Setelah insiden tersebut, Paulus dibawa ke hadapan Mahkamah Agama (Sanhedrin) oleh tribun Romawi. Di sinilah kita melihat ketajaman rohani Paulus. Mengetahui bahwa Sanhedrin terdiri dari orang Farisi dan Saduki, yang memiliki perbedaan teologis fundamental, Paulus sengaja menyatakan dukungannya pada kebangkitan orang mati. Hal ini segera memecah belah para anggota Sanhedrin, karena orang Farisi percaya pada kebangkitan, sementara orang Saduki tidak. Paulus menggunakan perbedaan ini untuk memecah belah musuhnya, yang pada akhirnya menyelamatkannya dari hakimannya.

Namun, ini bukanlah akhir dari ancaman. Pada malam harinya, Tuhan Yesus menampakkan diri kepada Paulus dan menguatkannya, mengingatkannya bahwa ia harus bersaksi di Roma. Sementara itu, sekelompok orang Yahudi membuat sumpah untuk membunuh Paulus. Rencana ini diketahui oleh kemenakan Paulus, yang segera memberitahukan kepada Paulus dan tribun Romawi. Melalui intervensi yang cepat, Paulus berhasil diselamatkan dari rencana pembunuhan tersebut dan akhirnya dikirim ke Kaisarea agar diadili di hadapan gubernur Romawi.

Kisah Para Rasul 24: Pembelaan Paulus di hadapan Feliks

"Sebab itu aku sendiri berusaha untuk terus-menerus memiliki hati nurani yang murni di hadapan Allah dan manusia."

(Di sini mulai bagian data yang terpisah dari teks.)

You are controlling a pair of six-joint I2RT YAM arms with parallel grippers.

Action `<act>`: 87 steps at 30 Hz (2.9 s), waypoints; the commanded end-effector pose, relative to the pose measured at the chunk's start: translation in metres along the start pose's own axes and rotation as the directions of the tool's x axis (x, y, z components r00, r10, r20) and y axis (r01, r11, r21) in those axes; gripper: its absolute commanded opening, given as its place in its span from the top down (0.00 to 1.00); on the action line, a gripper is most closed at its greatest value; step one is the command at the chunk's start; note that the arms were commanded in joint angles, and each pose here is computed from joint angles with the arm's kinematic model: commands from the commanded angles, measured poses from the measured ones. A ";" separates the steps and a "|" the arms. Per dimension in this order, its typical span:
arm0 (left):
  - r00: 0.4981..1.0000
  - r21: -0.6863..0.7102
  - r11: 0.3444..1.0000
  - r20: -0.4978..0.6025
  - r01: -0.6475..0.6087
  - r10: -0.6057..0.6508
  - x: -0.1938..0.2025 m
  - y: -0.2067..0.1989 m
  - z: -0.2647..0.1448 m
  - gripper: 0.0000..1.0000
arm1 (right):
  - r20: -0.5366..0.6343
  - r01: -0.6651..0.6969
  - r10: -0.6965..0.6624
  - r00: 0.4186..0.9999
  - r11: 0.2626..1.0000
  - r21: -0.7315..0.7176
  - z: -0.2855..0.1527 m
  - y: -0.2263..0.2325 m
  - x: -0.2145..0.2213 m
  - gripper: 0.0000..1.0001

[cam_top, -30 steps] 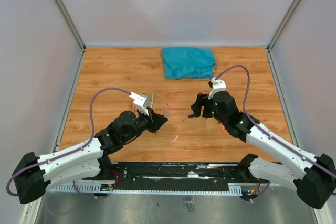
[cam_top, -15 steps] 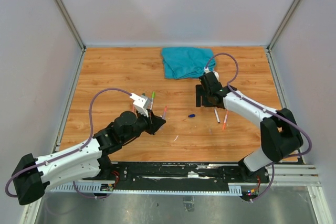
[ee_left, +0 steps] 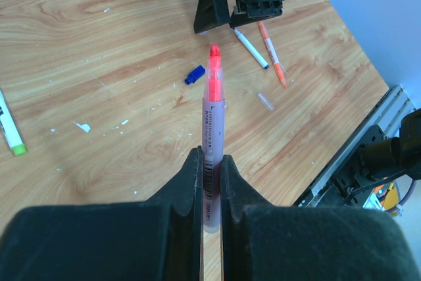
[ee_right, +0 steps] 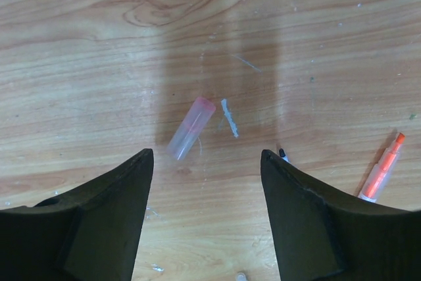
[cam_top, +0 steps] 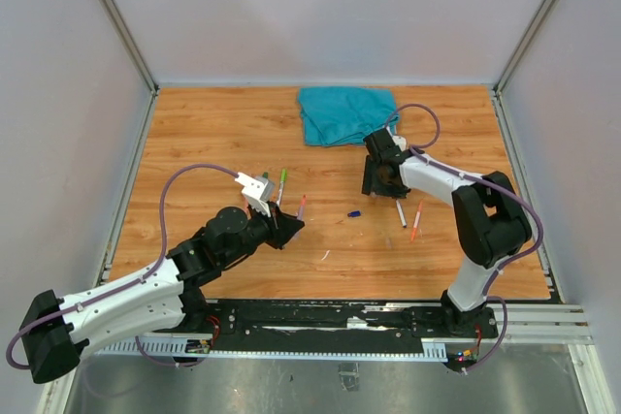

Bab 24 membawa kita ke pengadilan Paulus di hadapan Gubernur Feliks di Kaisarea. Para penuduh, yang dipimpin oleh Imam Besar Ananias, menyajikan tuduhan palsu terhadap Paulus, menuduhnya sebagai pembuat onar di antara orang Yahudi di seluruh dunia dan sebagai pemimpin sekte Nazarene. Namun, dalam pembelaannya yang bijaksana, Paulus tidak menyangkal imannya kepada Yesus. Sebaliknya, ia dengan tegas menyatakan bahwa ia melayani Allah nenek moyangnya sesuai dengan ajaran yang disebut "bidah" oleh para penuduhnya.

Paulus bahkan berani berbicara tentang kebenaran, penguasaan diri, dan penghakiman di hadapan Feliks, seorang pejabat Romawi yang dikenal korup. Feliks, meskipun mengakui tidak ada kesalahan pada Paulus, menunda keputusannya, kemungkinan karena berharap mendapat suap. Paulus pun tinggal dalam tahanan rumah selama dua tahun, terus memberitakan Injil kepada semua orang yang datang mengunjunginya, termasuk Feliks sendiri dan istrinya.

Kisah rasul 22, 23, dan 24 secara kolektif menggambarkan keteguhan iman dan keberanian Rasul Paulus dalam menghadapi penolakan, kebencian, rencana pembunuhan, dan pengadilan yang tidak adil. Melalui seluruh cobaan ini, Paulus tidak pernah goyah dalam kesaksiannya tentang Kristus. Peristiwa-peristiwa ini juga menyoroti bagaimana Tuhan bekerja di tengah kesulitan untuk melindungi hamba-Nya dan menggenapi rencana-Nya, bahkan ketika itu berarti berjalan menuju Roma.